While touching on the raw emotional nerves, the Butterfly story, supposedly taking place in late 19th century, is simplistic in its portrayal of the title character. Cio-Cio San, though a teenager, is a geisha who should be familiar with the worldly affairs. The tenacity with which she breaks with her roots and plunges into what she believes is true love is tinged with a psychosis. You may say people so deeply mired in love can be delusional, but it's not just an Asian thing. Sometimes, love does not triumph over such mundane things as culinary habits or the difference of using a toothpaste — with the woman neatly squeezing from the lower tip and the man doing it haphazardly.
If a man, from whichever country, goes around in search of "Butterflies" to be rescued, believing poverty induces obedience, he is in for a shock. Women from disenfranchised places or social status may have the vulnerable facade, but their tough life has given them strength often belied by their appearance. Cui's depiction of them as "control freaks", though hyperbolic, is not completely groundless.
Of course, like all stereotypes, those surrounding mixed matrimonies may have sprung from some true stories, but grew incurably simplistic, shorn of the complexities of human interaction. Even two people with identical backgrounds and personality may run into conflict when they live together as a couple for a sustained period of time.
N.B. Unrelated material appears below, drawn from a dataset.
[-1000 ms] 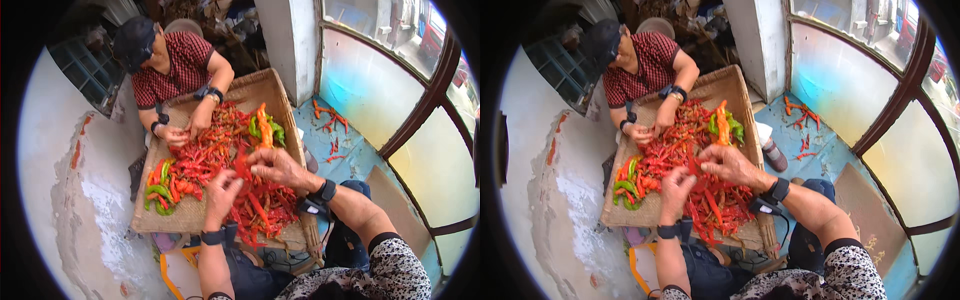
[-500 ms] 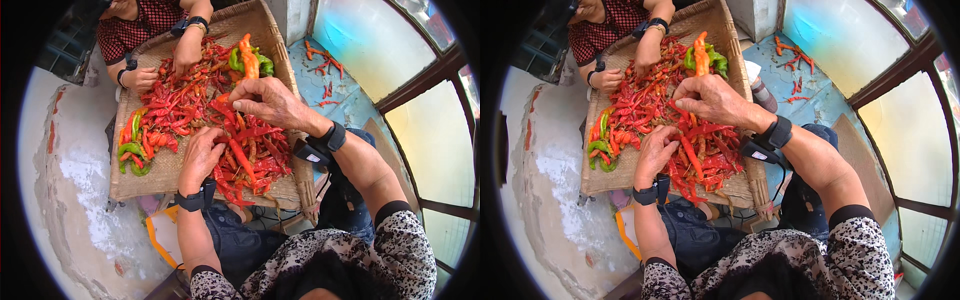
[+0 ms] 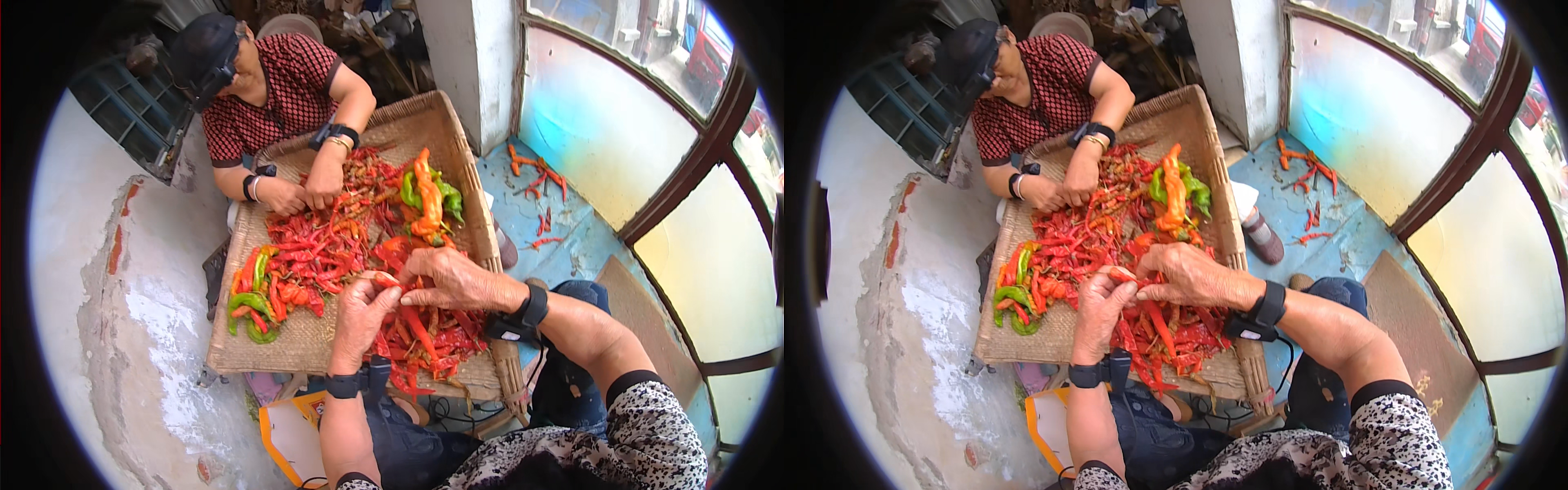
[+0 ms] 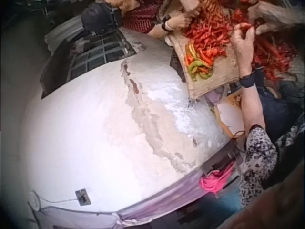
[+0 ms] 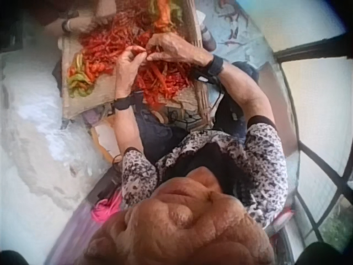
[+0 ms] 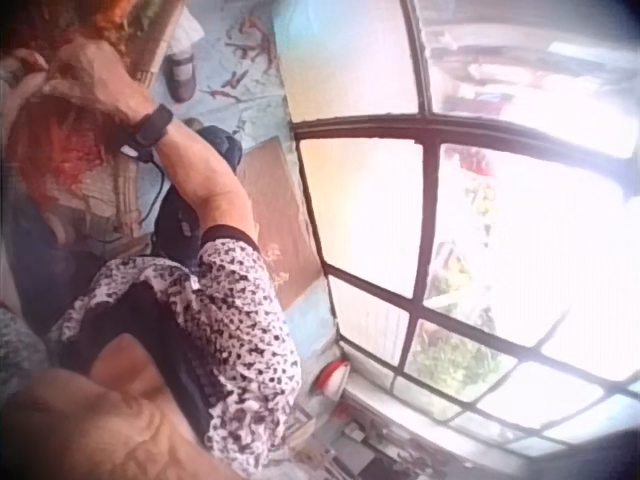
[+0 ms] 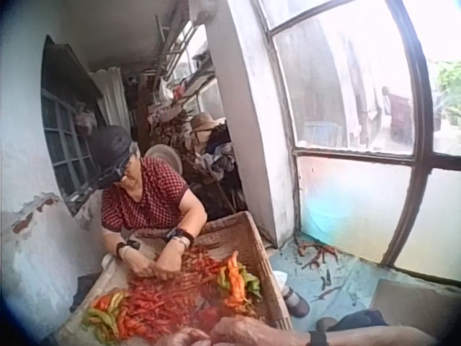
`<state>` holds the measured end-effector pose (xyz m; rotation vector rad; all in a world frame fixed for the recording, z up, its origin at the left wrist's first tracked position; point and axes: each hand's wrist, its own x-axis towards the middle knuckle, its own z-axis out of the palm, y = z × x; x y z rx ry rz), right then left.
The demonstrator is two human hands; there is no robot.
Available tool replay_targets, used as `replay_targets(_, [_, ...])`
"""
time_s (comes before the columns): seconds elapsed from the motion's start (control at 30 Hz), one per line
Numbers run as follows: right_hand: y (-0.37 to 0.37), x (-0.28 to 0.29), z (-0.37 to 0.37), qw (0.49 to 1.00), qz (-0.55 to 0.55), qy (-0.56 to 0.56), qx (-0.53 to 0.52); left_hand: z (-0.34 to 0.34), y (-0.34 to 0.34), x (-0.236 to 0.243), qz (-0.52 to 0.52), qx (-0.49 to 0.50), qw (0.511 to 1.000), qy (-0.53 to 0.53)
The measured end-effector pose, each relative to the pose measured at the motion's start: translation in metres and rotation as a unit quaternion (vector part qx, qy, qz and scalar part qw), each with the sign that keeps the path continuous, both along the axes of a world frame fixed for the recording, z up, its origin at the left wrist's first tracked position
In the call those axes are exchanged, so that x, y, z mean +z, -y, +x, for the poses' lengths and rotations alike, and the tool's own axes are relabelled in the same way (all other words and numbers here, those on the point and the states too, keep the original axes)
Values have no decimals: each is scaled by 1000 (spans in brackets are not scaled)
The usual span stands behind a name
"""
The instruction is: Peeling and removing stems from red chili peppers in a basket.
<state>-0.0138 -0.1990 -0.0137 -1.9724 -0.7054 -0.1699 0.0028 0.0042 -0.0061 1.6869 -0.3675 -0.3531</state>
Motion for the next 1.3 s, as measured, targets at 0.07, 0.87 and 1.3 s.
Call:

In a day and age when interracial or transnational marriages no longer make headlines, whatever virtue or vice exhibited by one person is not automatically assigned to so-called "national traits".
To borrow from Leo Tolstoy, whose three lead characters in Anna Karenina do not transcend national or social limits, happy families are all alike, and every unhappy family is unhappy in its own way. When soy sauce or tomato sauce is the cause of a family's downfall, it bespeaks a much deeper rift that may not be repaired with gastronomy.